BRIEF »
All lines from the beginning of the listing through the line with "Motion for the" are to be copied word for word; the pictures are not.

SOURCE MATERIAL Start Marker

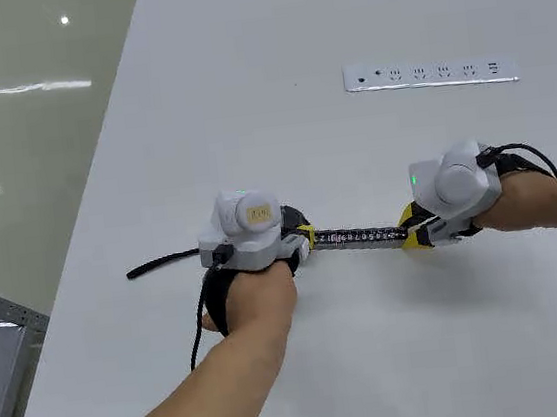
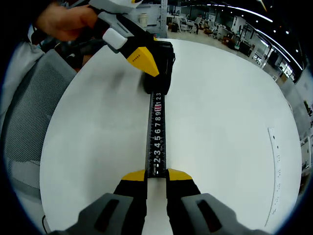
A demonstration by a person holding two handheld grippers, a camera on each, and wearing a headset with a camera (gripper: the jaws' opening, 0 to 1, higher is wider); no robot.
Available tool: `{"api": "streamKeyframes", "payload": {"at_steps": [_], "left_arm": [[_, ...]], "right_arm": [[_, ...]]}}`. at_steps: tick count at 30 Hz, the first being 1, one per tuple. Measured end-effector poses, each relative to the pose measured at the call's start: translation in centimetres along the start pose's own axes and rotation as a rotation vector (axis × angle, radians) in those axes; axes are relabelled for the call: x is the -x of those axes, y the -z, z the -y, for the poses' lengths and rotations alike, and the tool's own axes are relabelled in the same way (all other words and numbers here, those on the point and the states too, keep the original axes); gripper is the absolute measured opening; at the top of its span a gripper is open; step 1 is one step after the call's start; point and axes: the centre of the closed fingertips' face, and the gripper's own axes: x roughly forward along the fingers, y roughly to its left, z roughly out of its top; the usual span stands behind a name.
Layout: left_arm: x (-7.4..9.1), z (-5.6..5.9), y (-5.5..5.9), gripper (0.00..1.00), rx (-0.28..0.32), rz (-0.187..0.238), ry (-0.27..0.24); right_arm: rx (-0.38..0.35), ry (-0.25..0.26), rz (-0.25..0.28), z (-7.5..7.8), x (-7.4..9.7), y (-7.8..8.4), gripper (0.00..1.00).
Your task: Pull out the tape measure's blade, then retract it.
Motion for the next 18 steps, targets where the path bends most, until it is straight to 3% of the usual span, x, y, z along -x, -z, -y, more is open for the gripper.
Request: {"api": "streamKeyframes", "payload": {"at_steps": [7, 8, 9, 10, 11, 13, 18], "left_arm": [[0.0, 0.0, 0.1, 0.53, -0.011, -0.005, 0.004], [-0.1, -0.1, -0.3, 0.53, -0.032, 0.021, -0.002], [0.0, 0.0, -0.1, 0.53, -0.035, 0.002, 0.005], [0.3, -0.5, 1.1, 0.51, -0.085, -0.069, -0.023], [-0.3, 0.3, 0.1, 0.51, -0.013, 0.008, -0.007], [-0.1, 0.1, 0.2, 0.52, -0.059, -0.007, 0.004], [0.3, -0.3, 0.4, 0.52, -0.055, -0.018, 0.008]], "right_arm": [[0.009, -0.003, -0.001, 0.1, -0.1, -0.5, 0.14], [0.009, 0.0, 0.001, 0.3, -0.1, -0.5, 0.14], [0.008, -0.002, 0.002, 0.3, -0.1, -0.6, 0.14], [0.011, 0.0, 0.001, 0.3, -0.1, -0.6, 0.14], [0.009, -0.001, 0.003, 0.3, -0.1, -0.7, 0.14], [0.022, -0.003, -0.005, 0.2, 0.0, -0.7, 0.14], [0.016, -0.001, -0.003, 0.3, 0.1, -0.7, 0.13]]}}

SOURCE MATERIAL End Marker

ANSWER TO THIS TASK »
A demonstration by a person holding two handheld grippers, a camera on each, and wearing a headset with a camera (gripper: the jaws' opening, 0 to 1, higher is wider); no robot.
Available tool: `{"api": "streamKeyframes", "payload": {"at_steps": [_], "left_arm": [[_, ...]], "right_arm": [[_, ...]]}}`. at_steps: tick count at 30 Hz, the first being 1, one per tuple. Measured end-effector poses, each relative to the pose measured at the call's start: translation in centimetres along the start pose's own axes and rotation as a rotation vector (axis × angle, radians) in those axes; axes are relabelled for the call: x is the -x of those axes, y the -z, z the -y, for the poses' lengths and rotations alike, and the tool's own axes are relabelled in the same way (all other words and numbers here, those on the point and the states too, keep the original axes); gripper is the absolute measured opening; at the top of its span a gripper is open; step 1 is one step after the call's start; point and axes: the centre of the closed fingertips' face, and the gripper's own axes: x roughly forward along the fingers, y roughly to its left, z roughly out of its top; the usual span stands behind a name.
Layout: left_arm: x (-7.4..9.1), z (-5.6..5.9), y (-5.5..5.9), gripper (0.00..1.00), rx (-0.28..0.32), rz (-0.187..0.238), ry (-0.27..0.24); right_arm: rx (-0.38..0.35), ry (-0.25..0.26), rz (-0.25..0.28), z (-7.5..7.8), x (-7.4..9.7), y (-7.8..8.4), gripper (0.00..1.00).
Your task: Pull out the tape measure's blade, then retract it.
Motion for the next 18 steps, targets where the path bends most, until it is straight to 3% of the usual span, x, y, z along -x, -z, -y, more is open for the gripper.

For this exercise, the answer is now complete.